## Action item
The expected output is an exact copy of the lines from the one containing "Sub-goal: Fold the" through the final line of the entries below, with no images.

## Source records
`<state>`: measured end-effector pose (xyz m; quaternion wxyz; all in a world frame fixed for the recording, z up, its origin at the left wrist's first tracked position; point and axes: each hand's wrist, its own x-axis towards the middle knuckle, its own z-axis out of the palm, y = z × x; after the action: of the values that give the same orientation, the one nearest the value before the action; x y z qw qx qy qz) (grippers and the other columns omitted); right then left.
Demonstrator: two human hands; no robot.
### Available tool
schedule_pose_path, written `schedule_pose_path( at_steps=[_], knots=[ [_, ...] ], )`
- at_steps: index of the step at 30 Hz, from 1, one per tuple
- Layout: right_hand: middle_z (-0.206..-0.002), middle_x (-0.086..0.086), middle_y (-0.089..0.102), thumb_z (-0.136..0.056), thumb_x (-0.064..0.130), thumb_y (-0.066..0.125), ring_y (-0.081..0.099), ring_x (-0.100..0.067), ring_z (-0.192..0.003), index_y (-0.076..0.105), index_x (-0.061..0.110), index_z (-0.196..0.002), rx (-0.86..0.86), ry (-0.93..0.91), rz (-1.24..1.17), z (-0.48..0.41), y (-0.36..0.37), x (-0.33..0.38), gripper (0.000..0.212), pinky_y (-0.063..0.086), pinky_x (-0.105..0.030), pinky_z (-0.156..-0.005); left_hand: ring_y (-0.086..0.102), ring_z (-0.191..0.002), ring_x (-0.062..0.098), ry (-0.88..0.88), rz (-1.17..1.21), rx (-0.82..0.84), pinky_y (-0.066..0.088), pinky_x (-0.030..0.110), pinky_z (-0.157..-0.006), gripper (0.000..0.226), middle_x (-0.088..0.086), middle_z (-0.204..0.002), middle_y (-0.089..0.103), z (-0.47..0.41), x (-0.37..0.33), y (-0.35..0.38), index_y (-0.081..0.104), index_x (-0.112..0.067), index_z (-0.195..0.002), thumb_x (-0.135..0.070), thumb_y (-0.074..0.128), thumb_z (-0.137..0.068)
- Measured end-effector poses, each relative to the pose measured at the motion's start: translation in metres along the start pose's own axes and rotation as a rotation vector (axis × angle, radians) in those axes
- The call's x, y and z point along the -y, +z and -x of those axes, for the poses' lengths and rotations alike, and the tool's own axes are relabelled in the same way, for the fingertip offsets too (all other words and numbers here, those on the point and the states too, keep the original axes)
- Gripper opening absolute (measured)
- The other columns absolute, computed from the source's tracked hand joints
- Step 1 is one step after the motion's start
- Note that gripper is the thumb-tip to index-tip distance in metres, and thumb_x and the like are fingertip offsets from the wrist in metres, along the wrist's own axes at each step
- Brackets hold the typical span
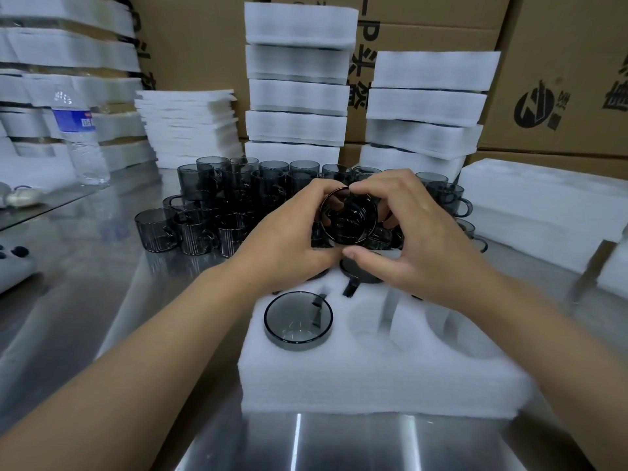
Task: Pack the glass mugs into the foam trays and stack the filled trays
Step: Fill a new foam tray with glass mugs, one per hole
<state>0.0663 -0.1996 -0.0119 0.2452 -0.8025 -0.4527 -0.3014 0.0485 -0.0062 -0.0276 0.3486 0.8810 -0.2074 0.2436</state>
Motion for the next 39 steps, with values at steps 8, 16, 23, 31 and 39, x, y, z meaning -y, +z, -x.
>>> schedule_pose_path(
  at_steps=[8, 16, 23, 31, 39],
  knots=[
    [-0.118, 0.019, 0.036, -0.077, 0.037, 0.061, 0.042, 0.006, -0.104, 0.045, 0.026, -0.130, -0.018, 0.048, -0.005, 0.001, 0.001, 0.002, 0.056, 0.043, -0.022, -0.082, 0.056, -0.101, -0.002, 0.026, -0.048, 0.011, 0.049, 0.027, -0.085, 0.065, -0.022, -0.112, 0.056, 0.001, -0.001, 0.001, 0.035, -0.043, -0.126, -0.051, 0.060, -0.066],
    [-0.117, 0.013, 0.040, -0.072, 0.010, 0.056, 0.042, 0.000, -0.093, 0.047, 0.018, -0.131, -0.049, 0.110, 0.022, 0.001, 0.002, -0.003, 0.061, 0.040, -0.017, -0.077, 0.057, -0.104, 0.000, 0.040, -0.039, 0.016, 0.050, 0.032, -0.088, 0.066, -0.021, -0.115, 0.057, 0.000, 0.002, 0.001, 0.037, -0.045, -0.127, -0.042, 0.071, -0.071],
    [-0.106, 0.013, 0.045, -0.073, 0.016, 0.055, 0.042, -0.002, -0.090, 0.053, 0.016, -0.123, -0.183, 0.171, 0.062, -0.002, 0.002, -0.005, 0.051, 0.034, -0.021, -0.079, 0.052, -0.113, -0.003, 0.052, -0.028, 0.044, 0.046, 0.028, -0.097, 0.070, -0.026, -0.121, 0.053, 0.002, 0.002, -0.001, 0.035, -0.042, -0.136, -0.037, 0.066, -0.074],
    [-0.105, 0.012, 0.048, -0.076, 0.021, 0.058, 0.047, -0.006, -0.092, 0.055, 0.020, -0.118, -0.242, 0.298, -0.023, -0.002, 0.003, -0.009, 0.042, 0.034, -0.015, -0.079, 0.058, -0.092, 0.003, -0.005, -0.082, 0.014, 0.051, 0.036, -0.079, 0.057, -0.021, -0.103, 0.060, 0.001, 0.003, 0.001, 0.038, -0.047, -0.122, -0.048, 0.065, -0.071],
    [-0.098, 0.004, 0.048, -0.075, 0.010, 0.057, 0.049, -0.011, -0.090, 0.062, 0.016, -0.109, -0.216, 0.264, -0.024, -0.003, 0.003, -0.006, 0.035, 0.037, -0.014, -0.080, 0.054, -0.082, -0.001, -0.043, -0.167, -0.034, 0.048, 0.030, -0.070, 0.055, -0.021, -0.090, 0.056, 0.001, 0.002, 0.001, 0.035, -0.049, -0.108, -0.059, 0.064, -0.063]
  ],
)
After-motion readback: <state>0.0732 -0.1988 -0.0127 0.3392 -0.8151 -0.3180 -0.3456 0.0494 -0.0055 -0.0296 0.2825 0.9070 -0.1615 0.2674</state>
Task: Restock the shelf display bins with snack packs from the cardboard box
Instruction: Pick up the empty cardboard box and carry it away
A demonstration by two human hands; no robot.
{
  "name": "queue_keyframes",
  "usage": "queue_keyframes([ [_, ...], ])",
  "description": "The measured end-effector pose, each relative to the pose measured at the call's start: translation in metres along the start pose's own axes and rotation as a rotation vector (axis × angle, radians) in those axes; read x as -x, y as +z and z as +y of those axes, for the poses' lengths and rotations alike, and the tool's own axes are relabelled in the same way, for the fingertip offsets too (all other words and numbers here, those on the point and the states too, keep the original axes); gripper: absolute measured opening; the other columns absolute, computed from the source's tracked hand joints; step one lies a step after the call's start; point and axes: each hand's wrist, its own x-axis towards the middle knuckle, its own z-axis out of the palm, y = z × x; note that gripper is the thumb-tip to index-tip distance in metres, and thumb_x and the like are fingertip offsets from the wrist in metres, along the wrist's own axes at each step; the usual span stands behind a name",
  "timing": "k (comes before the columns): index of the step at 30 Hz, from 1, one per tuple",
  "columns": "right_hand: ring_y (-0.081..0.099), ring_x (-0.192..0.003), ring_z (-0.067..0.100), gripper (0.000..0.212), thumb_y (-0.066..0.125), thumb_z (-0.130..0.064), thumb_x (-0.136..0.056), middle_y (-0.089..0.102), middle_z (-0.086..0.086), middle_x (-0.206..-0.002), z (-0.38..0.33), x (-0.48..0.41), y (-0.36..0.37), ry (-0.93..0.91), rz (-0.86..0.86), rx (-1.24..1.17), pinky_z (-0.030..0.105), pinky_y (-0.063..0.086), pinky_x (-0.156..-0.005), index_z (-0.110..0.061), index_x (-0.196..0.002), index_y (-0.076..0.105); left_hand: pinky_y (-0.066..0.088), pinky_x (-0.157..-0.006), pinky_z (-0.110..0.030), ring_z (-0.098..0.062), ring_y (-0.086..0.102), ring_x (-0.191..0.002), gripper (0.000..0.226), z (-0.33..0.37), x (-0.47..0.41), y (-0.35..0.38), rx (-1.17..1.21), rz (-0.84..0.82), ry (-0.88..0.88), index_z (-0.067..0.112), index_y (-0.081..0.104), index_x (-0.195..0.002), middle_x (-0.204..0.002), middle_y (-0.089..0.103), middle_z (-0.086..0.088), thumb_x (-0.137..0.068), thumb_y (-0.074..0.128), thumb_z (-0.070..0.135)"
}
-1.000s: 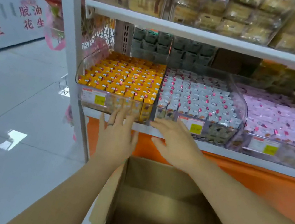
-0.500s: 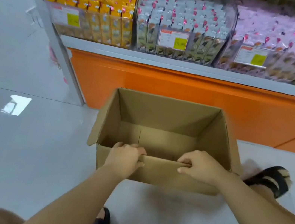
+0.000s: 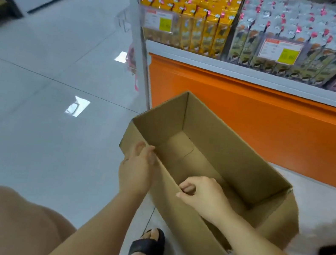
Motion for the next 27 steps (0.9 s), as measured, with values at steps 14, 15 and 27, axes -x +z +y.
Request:
queue_keyframes([
  [14,0.037,-0.133,0.019,0.055,0.059,-0.032,-0.092,0.045,-0.003,-0.143,0.021,-0.010,-0.046,-0.043,0.246,0.325,0.036,0.034,-0.107,-0.025,-0.142,0.039,0.041,-0.103,-0.039,-0.022,0.036,-0.135,0.059,0.024,0.049,0.006,0.398,0.045,-0.288,0.031,0.023,-0.147,-0.155,0.021,0.007,-0.096,0.052,0.028],
  [15,0.033,-0.135,0.022,0.060,0.059,-0.032,-0.092,0.040,-0.001,-0.146,0.032,-0.008,-0.053,0.005,0.242,0.349,0.038,0.034,-0.106,-0.023,-0.145,0.034,0.041,-0.103,-0.039,-0.022,0.033,-0.137,0.061,0.031,0.050,0.009,0.383,0.051,-0.304,0.030,0.022,-0.148,-0.156,0.018,0.007,-0.096,0.052,0.025],
  [27,0.058,-0.088,0.022,0.054,0.049,0.000,-0.089,0.062,0.003,-0.123,0.057,-0.022,-0.061,-0.032,0.231,0.057,0.023,0.036,-0.062,-0.026,-0.137,0.049,0.052,-0.093,-0.041,-0.022,0.055,-0.115,0.067,0.017,0.042,0.006,0.503,0.248,-0.361,0.022,0.039,-0.141,-0.133,0.050,0.001,-0.083,0.040,-0.011],
])
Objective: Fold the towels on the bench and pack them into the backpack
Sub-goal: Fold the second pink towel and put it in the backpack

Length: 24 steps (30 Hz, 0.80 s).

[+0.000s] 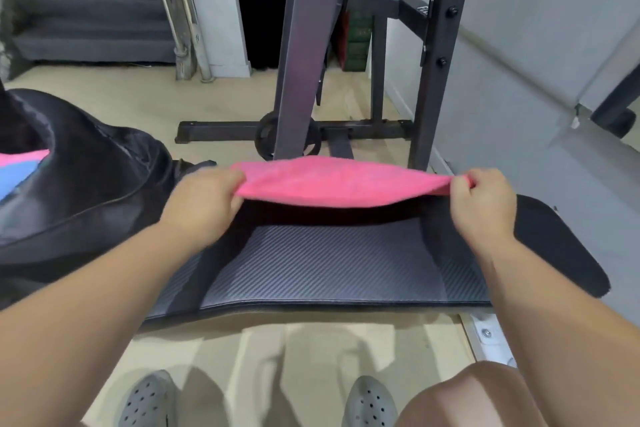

## Answer for the task
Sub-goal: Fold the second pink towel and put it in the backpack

Length: 24 steps (30 Hz, 0.80 s).

[+0.000s] 

There is nothing more to this answer.